Seda Tokatlıoğlu, ülkemizin Neslihan'dan sonra çıkardığı en güçlü pasör çaprazı olmasına rağmen kızı istemeye istemeye 4 numara oyuncusu yaptılar, yeri geldiğinde de milli takım ve kendi kulübünde pasör çaprazı oynadı. Her iki mevkinin oyuncusu olmak her oyuncunun harcı değildir ve bu anlamda ülkemizin en iyi tek sporcusudur. Ama her iki mevkide oynamak, belki de oyuncunun başarısını düşürüyor olabilir. 4 numara mevkii manşet alma açısından çok önemli olduğundan, genellikle pasör çaprazları o mevkiye çekilirler ama bir oyuncunun da sürekli olarak pasör çaprazı olarak kalması gerekmez mi? Bir örnek de Elif Başaran. O da pasör çaprazı ama şu anda 4 numara oyuncusu olarak manşet ve servis için kullanılıyor. Biliyorum maçlar 4 numara sağlam olursa kazanılıyor ama bu durum pasör çaprazı mevkinin boşverilmesini gerektirmez ki. Bugüne kadar bir Gamova geldi sağlam pasör çaprazı olarak, o da görevini ve FB'yi Avrupa şampiyonu yaptı gitti. Bu yıl Seda ile de sözleşme yenilenmeyecekmiş. Bu durumun hem FB, hem de Seda için iyi olacağına inanıyorum. Çünkü gideceği takımda belki Seda mevkisinde oynatılabilir. Polen de FB'ye geliyormuş. Onun da FB'de daha verimli kullanılacağına inanıyorum. Çünkü sadece pasör çaprazı oynadığı için, 4 numaraya çekilme gibi durum söz konusu değil.

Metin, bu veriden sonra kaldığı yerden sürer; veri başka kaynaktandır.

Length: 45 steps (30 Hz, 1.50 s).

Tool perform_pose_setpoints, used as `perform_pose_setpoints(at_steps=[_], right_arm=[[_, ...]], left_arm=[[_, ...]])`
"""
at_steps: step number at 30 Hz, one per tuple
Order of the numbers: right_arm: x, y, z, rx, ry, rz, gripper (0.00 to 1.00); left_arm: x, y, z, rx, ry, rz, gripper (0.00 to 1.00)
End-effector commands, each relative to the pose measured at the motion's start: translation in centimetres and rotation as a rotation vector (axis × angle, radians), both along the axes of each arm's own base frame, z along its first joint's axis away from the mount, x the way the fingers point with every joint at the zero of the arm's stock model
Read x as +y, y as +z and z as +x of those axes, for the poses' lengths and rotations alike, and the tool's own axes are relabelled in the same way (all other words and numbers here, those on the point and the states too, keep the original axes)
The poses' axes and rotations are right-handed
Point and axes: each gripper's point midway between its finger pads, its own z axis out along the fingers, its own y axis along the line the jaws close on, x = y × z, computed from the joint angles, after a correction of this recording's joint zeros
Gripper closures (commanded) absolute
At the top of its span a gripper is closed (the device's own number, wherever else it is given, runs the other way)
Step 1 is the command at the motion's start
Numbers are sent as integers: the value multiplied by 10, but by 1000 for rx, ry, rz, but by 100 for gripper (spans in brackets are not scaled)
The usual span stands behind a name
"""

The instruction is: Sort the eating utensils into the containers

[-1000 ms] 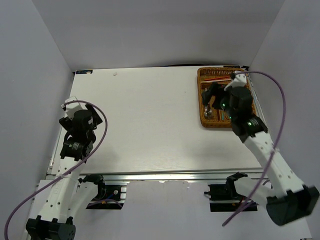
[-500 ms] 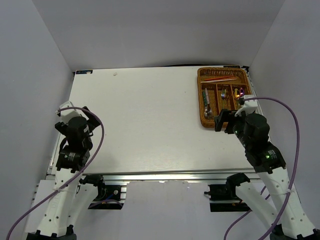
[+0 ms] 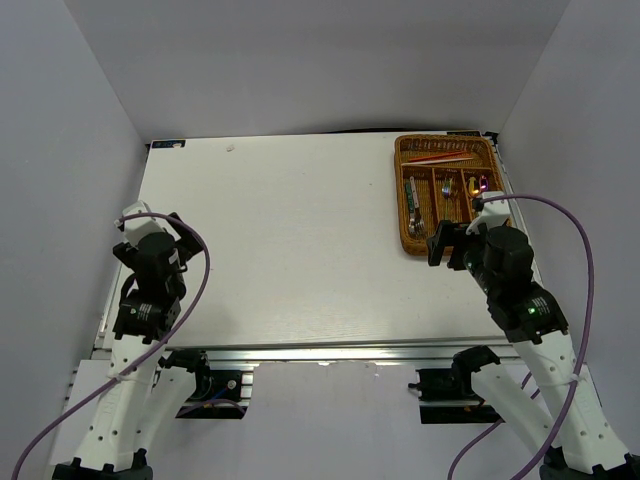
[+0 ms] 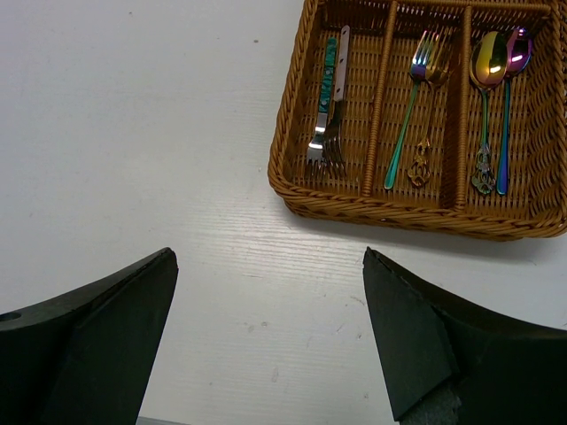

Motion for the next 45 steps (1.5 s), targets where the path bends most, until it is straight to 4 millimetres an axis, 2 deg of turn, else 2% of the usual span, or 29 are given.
perform_pose_setpoints(at_steps=[1,5,12,19,30,37,45], right_arm=[[1,8,5,-44,-3,9,11],[1,3,6,-26,-7,10,11],[-2,5,8,-33,-29,5,11],[-2,-8,10,-7,-44,9,11],[-3,-9,13,-13,-62,21,11],[-15,-16,6,-8,-115,12,11],[-22,-12,-5,-58,-126,20,11]], left_arm=[[-2,-2,1,-6,-12,-5,2],[-2,-2,1,-10,-12,-8,2],[-2,-3,1,-8,-15,-8,2],[-4,-5,2,-5,-24,-13,2],[-3,-4,1,-7,-18,-13,2],[0,-3,-1,-12,0,-13,2],[1,-2,-2,-14,13,-13,2]])
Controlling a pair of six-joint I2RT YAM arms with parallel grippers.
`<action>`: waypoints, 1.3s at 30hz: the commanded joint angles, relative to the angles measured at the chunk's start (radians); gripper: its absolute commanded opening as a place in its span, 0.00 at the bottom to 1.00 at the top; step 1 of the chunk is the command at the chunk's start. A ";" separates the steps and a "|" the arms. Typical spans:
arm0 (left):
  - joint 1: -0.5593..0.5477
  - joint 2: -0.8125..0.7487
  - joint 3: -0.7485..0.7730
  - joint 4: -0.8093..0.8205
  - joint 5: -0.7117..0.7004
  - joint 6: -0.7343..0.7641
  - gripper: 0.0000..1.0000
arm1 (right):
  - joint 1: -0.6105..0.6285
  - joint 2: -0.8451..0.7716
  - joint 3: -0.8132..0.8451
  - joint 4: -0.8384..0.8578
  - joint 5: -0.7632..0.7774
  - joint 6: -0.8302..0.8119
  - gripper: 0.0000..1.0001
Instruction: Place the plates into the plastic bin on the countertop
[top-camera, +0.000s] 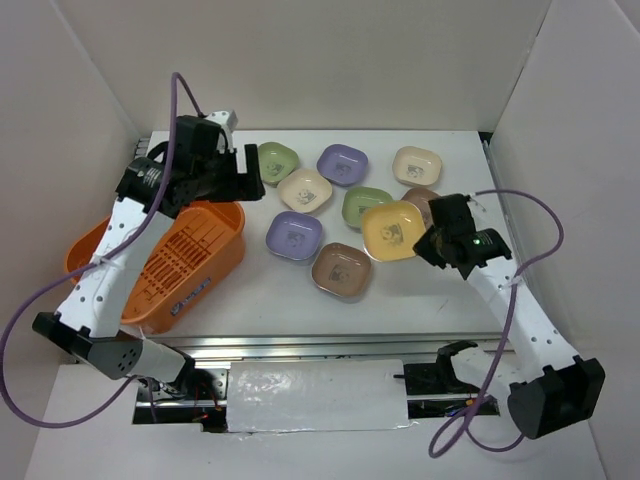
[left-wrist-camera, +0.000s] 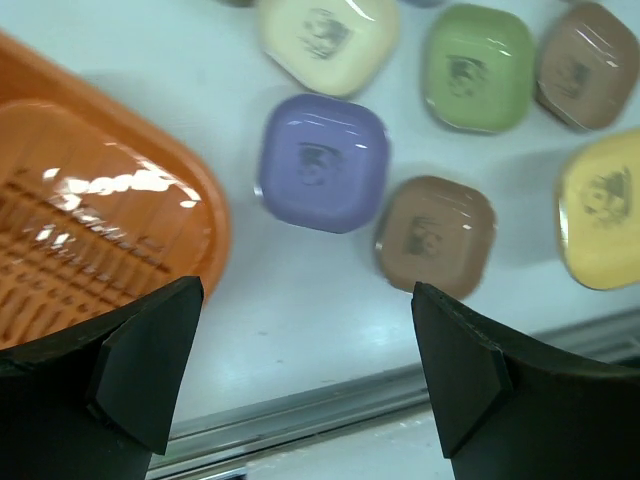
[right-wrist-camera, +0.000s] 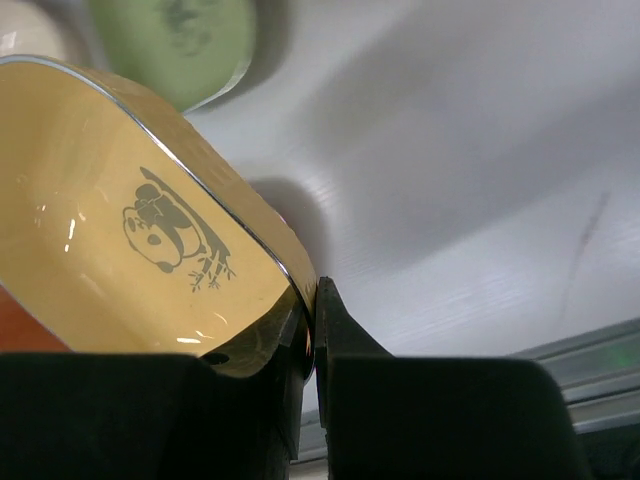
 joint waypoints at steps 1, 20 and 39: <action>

Artık bu yıl bitti ve önümüzdeki yılki Avrupa Şampiyonlar Ligi'ne odaklanmalıyız. Montano ile % 99 anlaşmaya varılmış. Kim de olduğuna göre. İtalya milli takımının bel  kemiği Bosetti de 4 numaraya geliyor öldürücü bir smaçör olarak. Yerli oyuncularımız da ülkemizin en iyileri. Avrupa Şampiyonluğuna bir yıl aradan sonra kavuşacağımıza inanıyorum. Beni asıl heyecanlandıran, Kim ve Montano'nun yanyana oynayacak olması. Her birinin yeri geldiğinde 30'ar sayı ile oynadığını düşünürsek, herhalde smaç için top paylaşılamayacak. Pasör de çok şanslı olsa gerek. Pası Kim'e mi atmalı, Montano'ya mı?

Aaa, bu arada Avrupa Şampiyonası'nda mücadele edecek Milli Takım kadromuz açıklanmış ve listede gene Ayşe Gökçen yok. Birisi neden Ayşe Gökçen'in listede yer almadığını açıklasın. Fenerbahçeli olmasından mı, yoksa kendisi mi istemiyor? Çünkü şu anda en iyi orta oyuncumuz o.